**WORK REQUIRED**: The data should be written out in full, exactly as it stands, and the pictures dropped.

[Opening GIVEN INFORMATION section]

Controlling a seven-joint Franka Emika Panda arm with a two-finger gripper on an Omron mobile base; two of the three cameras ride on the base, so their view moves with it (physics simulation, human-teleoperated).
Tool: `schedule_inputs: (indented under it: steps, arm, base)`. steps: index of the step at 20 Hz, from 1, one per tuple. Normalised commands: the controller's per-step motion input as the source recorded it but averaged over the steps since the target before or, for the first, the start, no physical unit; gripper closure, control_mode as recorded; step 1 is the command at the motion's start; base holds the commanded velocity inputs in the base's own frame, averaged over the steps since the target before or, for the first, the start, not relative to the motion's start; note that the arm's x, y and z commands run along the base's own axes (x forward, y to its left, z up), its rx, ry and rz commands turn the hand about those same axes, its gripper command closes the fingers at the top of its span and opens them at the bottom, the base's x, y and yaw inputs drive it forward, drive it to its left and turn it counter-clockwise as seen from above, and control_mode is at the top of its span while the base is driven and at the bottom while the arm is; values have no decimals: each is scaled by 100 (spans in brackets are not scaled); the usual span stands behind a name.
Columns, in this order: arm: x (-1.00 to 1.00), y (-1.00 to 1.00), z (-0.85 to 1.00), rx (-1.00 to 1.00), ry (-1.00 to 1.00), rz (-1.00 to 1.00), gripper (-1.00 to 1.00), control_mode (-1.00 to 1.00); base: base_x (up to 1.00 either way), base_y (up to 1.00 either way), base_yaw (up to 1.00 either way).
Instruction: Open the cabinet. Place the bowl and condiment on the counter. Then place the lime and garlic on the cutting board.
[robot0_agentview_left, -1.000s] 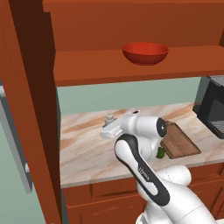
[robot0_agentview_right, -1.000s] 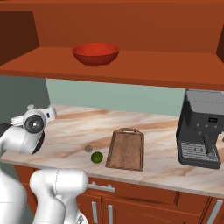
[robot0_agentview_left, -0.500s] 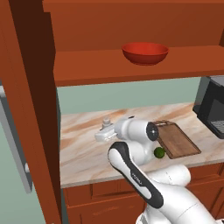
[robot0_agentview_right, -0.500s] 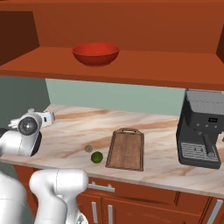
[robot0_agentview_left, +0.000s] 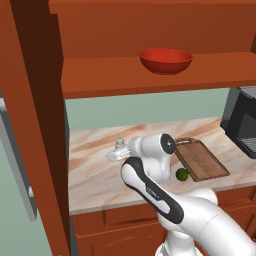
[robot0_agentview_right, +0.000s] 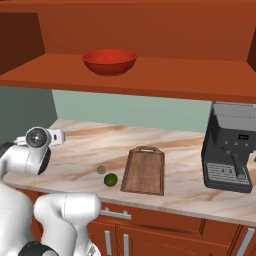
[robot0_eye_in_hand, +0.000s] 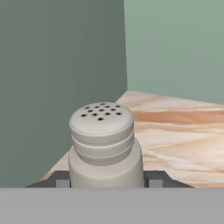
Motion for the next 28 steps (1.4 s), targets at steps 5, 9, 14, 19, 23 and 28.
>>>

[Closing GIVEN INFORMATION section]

**WORKED SOLUTION**:
Controlling a seven-joint Franka Emika Panda arm with a two-finger gripper on an Omron mobile base; two of the three cameras ride on the base, so their view moves with it (physics simulation, human-teleoperated).
Tool: `schedule_inputs: (indented under it: steps, arm, base)`. steps: index of the step at 20 Hz, from 1, one per tuple. Normalised commands: the controller's per-step motion input as the source recorded it but averaged over the steps since the target before or, for the first, the start, no physical unit; gripper closure, control_mode as recorded; step 1 is the command at the motion's start; base holds the commanded velocity inputs in the base's own frame, averaged over the steps since the target before or, for the first, the start, not relative to the motion's start; note that the arm's x, y and z commands run along the base's own axes (x forward, y to its left, z up), its rx, ry and rz commands turn the hand about those same axes, its gripper command closes the fingers at the top of its span and opens them at the bottom, the base's x, y and yaw inputs drive it forward, drive it to its left and turn it counter-clockwise as seen from above, and control_mode is at the top of its span while the base is driven and at the bottom while the arm is; values have no decimals: each is scaled by 100 (spans in brackets are not scaled); the usual span stands behind a name.
Columns, in this order: arm: x (-1.00 to 1.00), y (-1.00 to 1.00), z (-0.85 to 1.00), rx (-1.00 to 1.00), ry (-1.00 to 1.00), rz (-1.00 to 1.00), gripper (-1.00 to 1.00), control_mode (-1.00 to 1.00); base: base_x (up to 1.00 either way), base_y (up to 1.00 either way), base_yaw (up to 1.00 either way).
Instruction: Open the cabinet. Place the bowl and condiment on the counter. Then place the lime and garlic on the cutting board.
[robot0_agentview_left, -1.000s] 
[robot0_agentview_right, -1.000s] 
[robot0_agentview_left, -0.500s] 
[robot0_agentview_right, -0.500s] 
[robot0_agentview_left, +0.000s] 
[robot0_agentview_right, +0.000s] 
[robot0_eye_in_hand, +0.000s] 
Motion for the next 28 steps (1.4 s), targets at steps 5, 9, 14, 19, 23 and 28.
>>>

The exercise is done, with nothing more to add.